Very important factors make non-ideal values look little tolerable. Only small values will find confirmation as a tolerance hypothesis. Though, minor important factors will enable high values to be confirmed as a tolerance hypothesis and at the same time low values. Low values can be confirmed at any time because they are less critical. By repeated evaluation cycles, high and low values are tested to find out the highest value that represents tolerability of non-ideal values and that is confirmed by at least one pair of acceptable variants.
The intermediate result vectors indicate what variants can be considered being ideal. Later, from the intermediate result vectors the final relevance vector is calculated.
The FACTORFINDER-Procedure requires preparing steps as compiling the example base and setting assumptions on the behaviour of the procedure. The core of the procedure consists of two encapsulated loops: The outer loop takes one acceptable variant after the other and generates an intermediate result assigned to each acceptable variant. That intermediate result reflects properties of this example. To reach that intermediate result, the inner loop generates many tolerance test vectors.

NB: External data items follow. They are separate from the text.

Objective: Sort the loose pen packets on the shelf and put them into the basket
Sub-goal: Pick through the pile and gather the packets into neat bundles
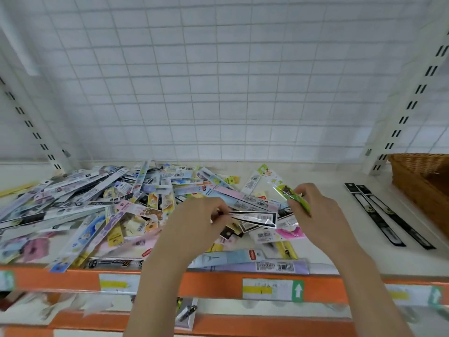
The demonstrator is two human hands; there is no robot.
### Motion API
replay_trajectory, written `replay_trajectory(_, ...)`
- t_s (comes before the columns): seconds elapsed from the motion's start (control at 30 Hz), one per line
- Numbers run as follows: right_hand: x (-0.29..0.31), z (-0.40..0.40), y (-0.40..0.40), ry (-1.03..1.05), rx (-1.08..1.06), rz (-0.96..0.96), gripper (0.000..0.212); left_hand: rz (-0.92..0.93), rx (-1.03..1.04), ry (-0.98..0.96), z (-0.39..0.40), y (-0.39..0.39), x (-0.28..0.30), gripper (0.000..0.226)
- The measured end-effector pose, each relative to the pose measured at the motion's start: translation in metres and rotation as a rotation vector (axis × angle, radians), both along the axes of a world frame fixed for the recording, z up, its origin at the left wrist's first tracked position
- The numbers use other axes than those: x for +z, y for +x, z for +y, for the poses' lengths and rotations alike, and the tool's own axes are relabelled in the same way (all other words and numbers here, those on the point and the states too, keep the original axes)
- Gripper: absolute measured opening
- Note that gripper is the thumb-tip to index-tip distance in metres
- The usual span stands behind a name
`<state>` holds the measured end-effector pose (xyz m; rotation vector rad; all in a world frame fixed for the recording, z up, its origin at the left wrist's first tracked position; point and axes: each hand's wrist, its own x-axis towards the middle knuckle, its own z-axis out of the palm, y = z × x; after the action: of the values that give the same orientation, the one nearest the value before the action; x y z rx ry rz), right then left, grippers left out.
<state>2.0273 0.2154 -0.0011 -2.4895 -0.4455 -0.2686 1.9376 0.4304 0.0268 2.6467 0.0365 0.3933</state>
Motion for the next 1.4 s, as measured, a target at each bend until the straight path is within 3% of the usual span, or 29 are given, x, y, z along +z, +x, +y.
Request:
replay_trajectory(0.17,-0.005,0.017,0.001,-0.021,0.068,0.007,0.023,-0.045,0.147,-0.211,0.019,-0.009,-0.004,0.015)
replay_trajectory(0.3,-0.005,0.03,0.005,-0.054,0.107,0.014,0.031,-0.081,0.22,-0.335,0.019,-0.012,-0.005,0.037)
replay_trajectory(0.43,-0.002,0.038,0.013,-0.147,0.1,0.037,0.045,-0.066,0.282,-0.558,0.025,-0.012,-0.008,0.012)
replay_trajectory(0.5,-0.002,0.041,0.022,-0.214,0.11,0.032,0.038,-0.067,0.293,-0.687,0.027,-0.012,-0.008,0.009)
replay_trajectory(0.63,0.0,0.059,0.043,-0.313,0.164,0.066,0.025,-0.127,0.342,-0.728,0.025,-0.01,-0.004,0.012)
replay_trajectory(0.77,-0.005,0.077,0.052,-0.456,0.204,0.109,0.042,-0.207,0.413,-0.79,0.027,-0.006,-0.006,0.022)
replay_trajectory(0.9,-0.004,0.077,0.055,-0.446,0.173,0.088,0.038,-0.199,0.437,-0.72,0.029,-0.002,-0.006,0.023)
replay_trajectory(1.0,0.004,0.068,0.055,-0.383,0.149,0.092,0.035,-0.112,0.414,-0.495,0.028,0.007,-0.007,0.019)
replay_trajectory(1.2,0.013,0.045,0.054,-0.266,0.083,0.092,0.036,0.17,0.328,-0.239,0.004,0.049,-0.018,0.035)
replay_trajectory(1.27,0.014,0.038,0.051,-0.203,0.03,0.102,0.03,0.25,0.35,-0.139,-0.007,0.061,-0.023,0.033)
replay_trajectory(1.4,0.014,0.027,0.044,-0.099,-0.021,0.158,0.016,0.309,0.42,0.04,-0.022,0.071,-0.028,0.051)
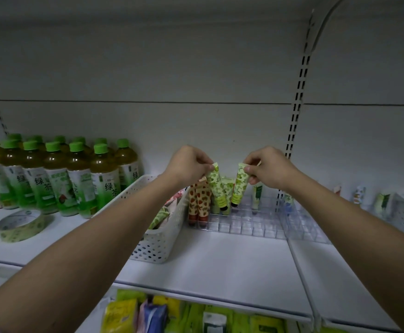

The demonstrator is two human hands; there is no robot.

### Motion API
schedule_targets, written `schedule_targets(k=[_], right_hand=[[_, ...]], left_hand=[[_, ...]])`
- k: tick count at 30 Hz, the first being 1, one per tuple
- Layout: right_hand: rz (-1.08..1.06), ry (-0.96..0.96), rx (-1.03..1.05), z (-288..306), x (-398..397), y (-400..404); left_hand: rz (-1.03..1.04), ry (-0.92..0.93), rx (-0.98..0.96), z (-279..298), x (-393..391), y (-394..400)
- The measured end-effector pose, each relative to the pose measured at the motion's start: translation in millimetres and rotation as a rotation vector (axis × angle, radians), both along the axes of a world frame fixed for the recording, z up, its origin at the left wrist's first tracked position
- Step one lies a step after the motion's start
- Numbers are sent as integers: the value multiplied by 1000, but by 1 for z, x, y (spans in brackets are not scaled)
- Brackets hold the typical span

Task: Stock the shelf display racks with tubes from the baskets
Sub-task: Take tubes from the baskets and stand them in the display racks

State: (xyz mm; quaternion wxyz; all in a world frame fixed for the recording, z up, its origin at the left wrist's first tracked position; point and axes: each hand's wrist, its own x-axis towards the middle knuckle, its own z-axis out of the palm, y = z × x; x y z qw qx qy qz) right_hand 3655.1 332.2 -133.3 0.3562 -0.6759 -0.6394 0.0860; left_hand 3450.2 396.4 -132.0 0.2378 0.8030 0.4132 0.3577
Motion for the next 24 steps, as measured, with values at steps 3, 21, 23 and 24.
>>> schedule_targets(k=[3, 21, 23, 24], right_hand=[[-1, -4, -15, -6, 4, 5], [6, 13, -14, -30, 7, 24], [7, 10, -9, -29, 6, 26], [10, 12, -1, -27, 5, 27]], left_hand=[[26, 31, 32, -7, 6, 6], [127, 236, 272, -38, 36, 24], [127, 267, 280, -41, 38, 24], [129, 284, 284, -41, 39, 23]])
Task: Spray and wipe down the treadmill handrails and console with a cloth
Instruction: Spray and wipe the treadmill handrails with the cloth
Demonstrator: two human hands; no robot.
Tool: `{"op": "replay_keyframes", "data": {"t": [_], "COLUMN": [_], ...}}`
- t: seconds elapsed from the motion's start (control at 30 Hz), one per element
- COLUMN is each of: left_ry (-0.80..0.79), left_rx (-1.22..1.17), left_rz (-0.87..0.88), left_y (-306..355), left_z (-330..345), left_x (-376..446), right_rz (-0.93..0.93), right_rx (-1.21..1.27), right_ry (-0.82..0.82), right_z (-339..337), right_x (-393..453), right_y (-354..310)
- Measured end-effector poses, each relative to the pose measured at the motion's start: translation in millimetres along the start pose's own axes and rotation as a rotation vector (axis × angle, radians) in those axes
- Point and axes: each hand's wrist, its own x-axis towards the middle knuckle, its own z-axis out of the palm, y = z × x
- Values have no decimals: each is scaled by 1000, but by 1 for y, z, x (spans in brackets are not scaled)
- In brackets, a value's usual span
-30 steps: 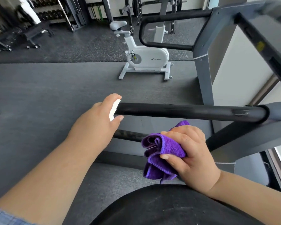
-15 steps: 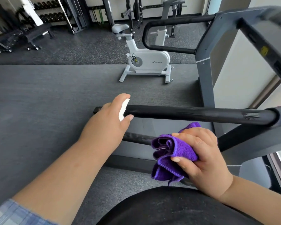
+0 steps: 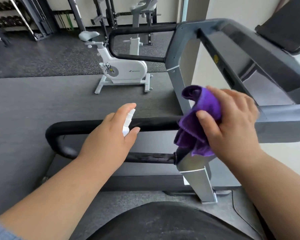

As soon as the outer loop is finished, the intermediate results are processed. From the intermediate results, the ideal variants can be directly identified. By calculating the average of all intermediate results in each factor the final result is derived.
Consequently, the ideal values and a relevance hypothesis are known. With this information, the plausiblility of the success of all variants can be verified and at the same time the result of the analysis can be checked.